» **WORK ITEM**
The lines below starting at the line containing "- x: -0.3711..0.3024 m" and ending at the line containing "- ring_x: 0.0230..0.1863" are to be repeated exactly, with both ends kept and nothing else added.
○ ○ ○ ○ ○ ○ ○
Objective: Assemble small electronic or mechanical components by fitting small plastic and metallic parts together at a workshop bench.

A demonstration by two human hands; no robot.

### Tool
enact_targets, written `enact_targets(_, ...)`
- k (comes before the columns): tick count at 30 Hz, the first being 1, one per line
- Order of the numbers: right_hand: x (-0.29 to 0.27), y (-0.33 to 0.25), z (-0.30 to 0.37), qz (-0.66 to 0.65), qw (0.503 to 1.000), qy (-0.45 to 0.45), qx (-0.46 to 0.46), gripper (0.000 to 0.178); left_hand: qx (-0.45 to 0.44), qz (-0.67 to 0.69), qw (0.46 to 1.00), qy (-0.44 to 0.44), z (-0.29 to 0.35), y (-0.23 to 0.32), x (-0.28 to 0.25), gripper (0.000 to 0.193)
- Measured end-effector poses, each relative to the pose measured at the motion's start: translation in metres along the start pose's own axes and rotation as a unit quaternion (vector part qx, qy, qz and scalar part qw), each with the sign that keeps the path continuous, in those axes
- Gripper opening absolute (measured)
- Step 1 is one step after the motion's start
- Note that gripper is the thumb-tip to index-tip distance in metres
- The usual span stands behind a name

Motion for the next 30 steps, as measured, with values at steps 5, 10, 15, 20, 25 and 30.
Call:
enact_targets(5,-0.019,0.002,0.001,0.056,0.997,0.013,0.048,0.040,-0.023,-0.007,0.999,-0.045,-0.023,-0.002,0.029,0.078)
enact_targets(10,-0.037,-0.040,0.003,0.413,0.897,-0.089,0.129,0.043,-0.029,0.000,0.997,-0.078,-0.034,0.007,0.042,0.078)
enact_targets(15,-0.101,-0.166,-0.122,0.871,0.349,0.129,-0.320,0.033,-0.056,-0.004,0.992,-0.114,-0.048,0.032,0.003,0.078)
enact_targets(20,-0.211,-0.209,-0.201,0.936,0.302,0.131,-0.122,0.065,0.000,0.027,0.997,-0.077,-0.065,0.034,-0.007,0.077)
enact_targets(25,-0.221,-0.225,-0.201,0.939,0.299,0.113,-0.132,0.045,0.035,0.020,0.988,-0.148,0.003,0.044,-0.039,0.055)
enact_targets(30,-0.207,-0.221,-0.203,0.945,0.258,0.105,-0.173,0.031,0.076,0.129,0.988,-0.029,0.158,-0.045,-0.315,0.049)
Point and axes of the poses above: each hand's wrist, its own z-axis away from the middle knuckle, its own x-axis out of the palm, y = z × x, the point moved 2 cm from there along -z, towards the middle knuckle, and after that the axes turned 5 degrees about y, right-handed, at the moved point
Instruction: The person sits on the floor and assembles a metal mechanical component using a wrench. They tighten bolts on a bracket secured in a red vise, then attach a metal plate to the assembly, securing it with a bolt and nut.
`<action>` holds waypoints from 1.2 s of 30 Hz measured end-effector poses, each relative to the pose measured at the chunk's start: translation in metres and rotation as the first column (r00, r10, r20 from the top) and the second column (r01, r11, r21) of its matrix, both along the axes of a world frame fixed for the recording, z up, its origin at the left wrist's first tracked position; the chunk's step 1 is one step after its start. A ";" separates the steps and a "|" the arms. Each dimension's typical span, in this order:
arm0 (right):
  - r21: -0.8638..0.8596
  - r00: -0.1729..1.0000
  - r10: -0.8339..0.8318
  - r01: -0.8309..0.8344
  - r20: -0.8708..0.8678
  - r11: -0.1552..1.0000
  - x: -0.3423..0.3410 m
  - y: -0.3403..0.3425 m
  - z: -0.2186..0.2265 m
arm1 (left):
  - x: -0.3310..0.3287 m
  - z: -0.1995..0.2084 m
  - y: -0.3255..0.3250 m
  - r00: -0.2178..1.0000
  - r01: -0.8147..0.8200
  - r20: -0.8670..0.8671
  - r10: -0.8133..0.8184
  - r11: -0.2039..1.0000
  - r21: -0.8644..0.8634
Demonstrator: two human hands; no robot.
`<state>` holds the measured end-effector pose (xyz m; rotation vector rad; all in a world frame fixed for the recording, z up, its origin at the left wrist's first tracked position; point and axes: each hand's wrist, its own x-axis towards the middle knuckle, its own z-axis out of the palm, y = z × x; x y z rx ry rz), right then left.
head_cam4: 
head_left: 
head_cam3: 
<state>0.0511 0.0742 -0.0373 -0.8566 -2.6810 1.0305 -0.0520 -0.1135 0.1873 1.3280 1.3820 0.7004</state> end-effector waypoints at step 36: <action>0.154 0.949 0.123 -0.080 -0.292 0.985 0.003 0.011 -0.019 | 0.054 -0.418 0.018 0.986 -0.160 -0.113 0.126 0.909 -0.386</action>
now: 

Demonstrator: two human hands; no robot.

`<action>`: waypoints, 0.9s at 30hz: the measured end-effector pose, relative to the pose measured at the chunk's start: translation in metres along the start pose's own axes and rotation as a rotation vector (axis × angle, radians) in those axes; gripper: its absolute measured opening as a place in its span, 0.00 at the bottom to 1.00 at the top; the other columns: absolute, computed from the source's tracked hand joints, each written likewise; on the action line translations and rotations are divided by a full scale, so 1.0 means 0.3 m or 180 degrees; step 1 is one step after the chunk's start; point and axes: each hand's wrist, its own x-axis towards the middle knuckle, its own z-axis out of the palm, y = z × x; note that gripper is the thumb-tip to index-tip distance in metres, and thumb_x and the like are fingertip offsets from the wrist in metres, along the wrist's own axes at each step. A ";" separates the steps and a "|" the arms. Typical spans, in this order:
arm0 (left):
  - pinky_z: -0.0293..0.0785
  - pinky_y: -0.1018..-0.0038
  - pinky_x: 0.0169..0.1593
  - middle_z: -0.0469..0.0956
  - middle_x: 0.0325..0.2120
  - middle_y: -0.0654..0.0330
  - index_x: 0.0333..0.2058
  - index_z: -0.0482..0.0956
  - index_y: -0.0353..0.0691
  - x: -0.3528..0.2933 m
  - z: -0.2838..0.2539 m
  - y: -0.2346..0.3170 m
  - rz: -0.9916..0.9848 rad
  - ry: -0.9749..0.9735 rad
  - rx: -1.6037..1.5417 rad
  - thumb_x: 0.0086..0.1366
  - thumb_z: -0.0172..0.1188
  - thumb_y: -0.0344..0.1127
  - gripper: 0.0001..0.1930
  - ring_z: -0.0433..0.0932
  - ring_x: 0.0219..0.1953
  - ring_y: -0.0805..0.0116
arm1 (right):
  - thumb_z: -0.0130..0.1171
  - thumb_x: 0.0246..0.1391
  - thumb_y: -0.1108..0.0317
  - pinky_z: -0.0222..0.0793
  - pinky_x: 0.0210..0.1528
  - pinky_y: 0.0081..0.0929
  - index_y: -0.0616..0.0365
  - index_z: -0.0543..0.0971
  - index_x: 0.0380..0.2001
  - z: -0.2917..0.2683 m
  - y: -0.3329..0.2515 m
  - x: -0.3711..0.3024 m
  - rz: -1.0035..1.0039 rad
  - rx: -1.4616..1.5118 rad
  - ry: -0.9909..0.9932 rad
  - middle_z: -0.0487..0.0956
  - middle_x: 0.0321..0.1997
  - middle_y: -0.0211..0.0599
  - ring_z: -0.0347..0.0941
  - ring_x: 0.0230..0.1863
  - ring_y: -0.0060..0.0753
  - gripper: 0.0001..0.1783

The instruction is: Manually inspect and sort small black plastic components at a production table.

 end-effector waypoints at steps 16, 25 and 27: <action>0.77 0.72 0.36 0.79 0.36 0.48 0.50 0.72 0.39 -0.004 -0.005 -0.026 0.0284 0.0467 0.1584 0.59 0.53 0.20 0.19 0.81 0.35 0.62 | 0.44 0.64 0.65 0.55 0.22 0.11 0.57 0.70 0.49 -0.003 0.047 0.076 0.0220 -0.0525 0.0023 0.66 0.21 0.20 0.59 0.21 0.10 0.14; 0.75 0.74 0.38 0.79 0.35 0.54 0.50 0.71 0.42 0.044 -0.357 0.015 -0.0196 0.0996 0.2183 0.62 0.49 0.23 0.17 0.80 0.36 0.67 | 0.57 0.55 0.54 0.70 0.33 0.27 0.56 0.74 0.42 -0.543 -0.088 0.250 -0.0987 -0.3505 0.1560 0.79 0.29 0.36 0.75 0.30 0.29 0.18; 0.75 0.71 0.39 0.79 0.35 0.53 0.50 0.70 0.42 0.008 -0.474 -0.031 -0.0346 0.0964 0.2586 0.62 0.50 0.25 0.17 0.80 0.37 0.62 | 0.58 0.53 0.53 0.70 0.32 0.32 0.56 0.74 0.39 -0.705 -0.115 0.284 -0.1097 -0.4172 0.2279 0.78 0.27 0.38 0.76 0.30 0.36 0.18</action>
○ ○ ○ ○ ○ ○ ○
» **PROBLEM SOLUTION**
  - x: -0.3711..0.3024 m
  - rz: -1.0035..1.0039 rad
  - rx: -1.4616..1.5118 rad
  - ry: -0.9909..0.9932 rad
  - middle_z: -0.0487..0.0956
  - middle_x: 0.0321..0.1997
  - middle_y: -0.0211..0.0599
  - ring_z: -0.0347..0.0941
  - ring_x: 0.0230..0.1863

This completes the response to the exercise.